At Deadline, Reds will consider ways to add

August 29th, 2020

CINCINNATI -- The Reds invested $166 million in the offseason believing they had improved enough to not only challenge for the postseason, but to go deep into October. As Monday’s 4 p.m. ET Trade Deadline approaches, they’re not playing like that type of team.

Cincinnati’s offense -- where much of the winter spending was directed -- has disappointed. While the rotation has been strong, bullpen inconsistency has foiled some would-be wins. However, the Reds are still in the picture to make the expanded 16-team playoffs despite a tough start to this week.

An important wrinkle to this year’s Trade Deadline is that teams can only trade players who are part of their 60-man player pool (assigned either to the big league team or the alternate training site). Clubs are permitted to include players to be named later in trades, however. Additionally, scouts have not been allowed to attend games in person, so all assessments of prospects have been done based on provided video and data and past knowledge.

One Reds player believes the team already has what it takes to make a run in the final month of the season.

“We haven’t put all the pieces together in the same game consistently yet,” starting pitcher Trevor Bauer said. “But I don’t think anyone can look at the team and say, ‘Man, they just don’t have the talent or the right pieces.’ If you look at the bullpen, you’re like, ‘Well, perhaps they haven’t pitched as well as they can, but the talent is there.’ I don’t think anyone can deny that. If you look at the offense, you’re like, ‘Maybe they haven’t hit consistently yet, but the talent is there.’ You look at the starting staff, and the same conversation all the way. I don’t see a need to blow it up or to go add a ton of different pieces.”

Reds president of baseball operations Dick Williams and general manager Nick Krall will likely try to be buyers -- and definitely won’t be sellers -- because of the urgency to win. But don’t expect any of their elite prospects in the player pool to be moved to get one month from a rental player with an expiring contract.

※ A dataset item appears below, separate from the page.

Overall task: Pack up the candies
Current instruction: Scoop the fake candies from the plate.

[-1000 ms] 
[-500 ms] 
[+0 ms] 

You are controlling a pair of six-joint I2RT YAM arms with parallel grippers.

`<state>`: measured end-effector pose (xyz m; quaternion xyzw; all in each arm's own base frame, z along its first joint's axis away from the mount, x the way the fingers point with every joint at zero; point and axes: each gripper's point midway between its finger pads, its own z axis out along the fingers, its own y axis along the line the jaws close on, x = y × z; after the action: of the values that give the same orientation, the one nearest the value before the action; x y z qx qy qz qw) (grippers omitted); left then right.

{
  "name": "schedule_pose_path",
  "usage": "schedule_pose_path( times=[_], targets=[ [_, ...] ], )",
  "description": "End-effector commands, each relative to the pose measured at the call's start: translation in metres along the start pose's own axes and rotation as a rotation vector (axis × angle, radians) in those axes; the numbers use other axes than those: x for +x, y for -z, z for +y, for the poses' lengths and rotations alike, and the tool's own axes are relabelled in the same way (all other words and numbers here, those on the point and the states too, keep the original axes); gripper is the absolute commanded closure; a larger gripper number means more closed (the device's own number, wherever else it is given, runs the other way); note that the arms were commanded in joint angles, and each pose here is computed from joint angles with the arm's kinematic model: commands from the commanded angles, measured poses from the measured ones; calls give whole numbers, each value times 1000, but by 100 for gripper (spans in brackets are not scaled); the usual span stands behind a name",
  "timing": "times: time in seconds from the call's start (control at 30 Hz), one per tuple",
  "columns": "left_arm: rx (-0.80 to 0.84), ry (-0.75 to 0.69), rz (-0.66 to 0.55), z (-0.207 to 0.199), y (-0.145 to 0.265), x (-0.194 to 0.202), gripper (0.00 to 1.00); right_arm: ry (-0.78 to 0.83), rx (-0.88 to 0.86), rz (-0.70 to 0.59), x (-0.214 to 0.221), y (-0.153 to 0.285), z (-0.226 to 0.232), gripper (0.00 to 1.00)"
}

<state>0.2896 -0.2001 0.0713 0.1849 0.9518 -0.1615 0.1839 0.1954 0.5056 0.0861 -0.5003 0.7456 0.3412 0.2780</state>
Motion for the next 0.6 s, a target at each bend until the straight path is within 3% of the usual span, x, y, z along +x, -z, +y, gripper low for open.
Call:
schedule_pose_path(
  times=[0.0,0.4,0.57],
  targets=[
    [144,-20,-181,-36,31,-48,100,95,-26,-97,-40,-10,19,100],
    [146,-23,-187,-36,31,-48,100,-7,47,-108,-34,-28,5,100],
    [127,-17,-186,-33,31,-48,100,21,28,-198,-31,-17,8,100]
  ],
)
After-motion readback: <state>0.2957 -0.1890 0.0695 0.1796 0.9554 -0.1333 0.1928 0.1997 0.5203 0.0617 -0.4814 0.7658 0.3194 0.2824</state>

“I anticipate the dialogue will be similar to prior years. I think it would be harder to identify large sellers,” Williams said recently. “I don’t know what the buyers will look like, what people’s budgets look like at this point. But we participate in discussions. We hope there’s the opportunity to add to or improve the club.”

What they want
Cincinnati has an elite rotation and a deep lineup. The bullpen is loaded with good arms, but it has underperformed. The bench has offered little pop in the way of pinch-hitting or late substitutions. This can be addressed by Monday.

A playoff-tested veteran reliever could solve the late-innings conundrum, serving as a setup man in the eighth inning or taking over the closer's role from Raisel Iglesias.

Under the right conditions, the Reds would be willing to acquire a rental. But if there’s a young, controllable player who can also help in 2021 and beyond, that would be more optimal.

What they have to offer
In some ways, the Reds could be buyers while also selling some of their established players. Because of the emergence of Tejay Antone, they have rotation depth in case they wanted to move soon-to-be free agents Bauer or Anthony DeSclafani. Shortstop Freddy Galvis is also a free agent after the season, and he lost his starting spot to highly touted prospect Jose Garcia, who was called up Wednesday. Catcher prospect Tyler Stephenson is waiting in the wings should the club move Tucker Barnhart or Curt Casali.

Chance of a deal
25 percent. Like Bauer, the general mood of the team and front office, despite its frustration, is that there isn’t a big need to make a drastic move. That’s because it is loaded with talent that should be more than good enough to contend. And with so many clubs in striking distance because of the expanded postseason, many will hesitate before moving talent and looking ahead to 2021.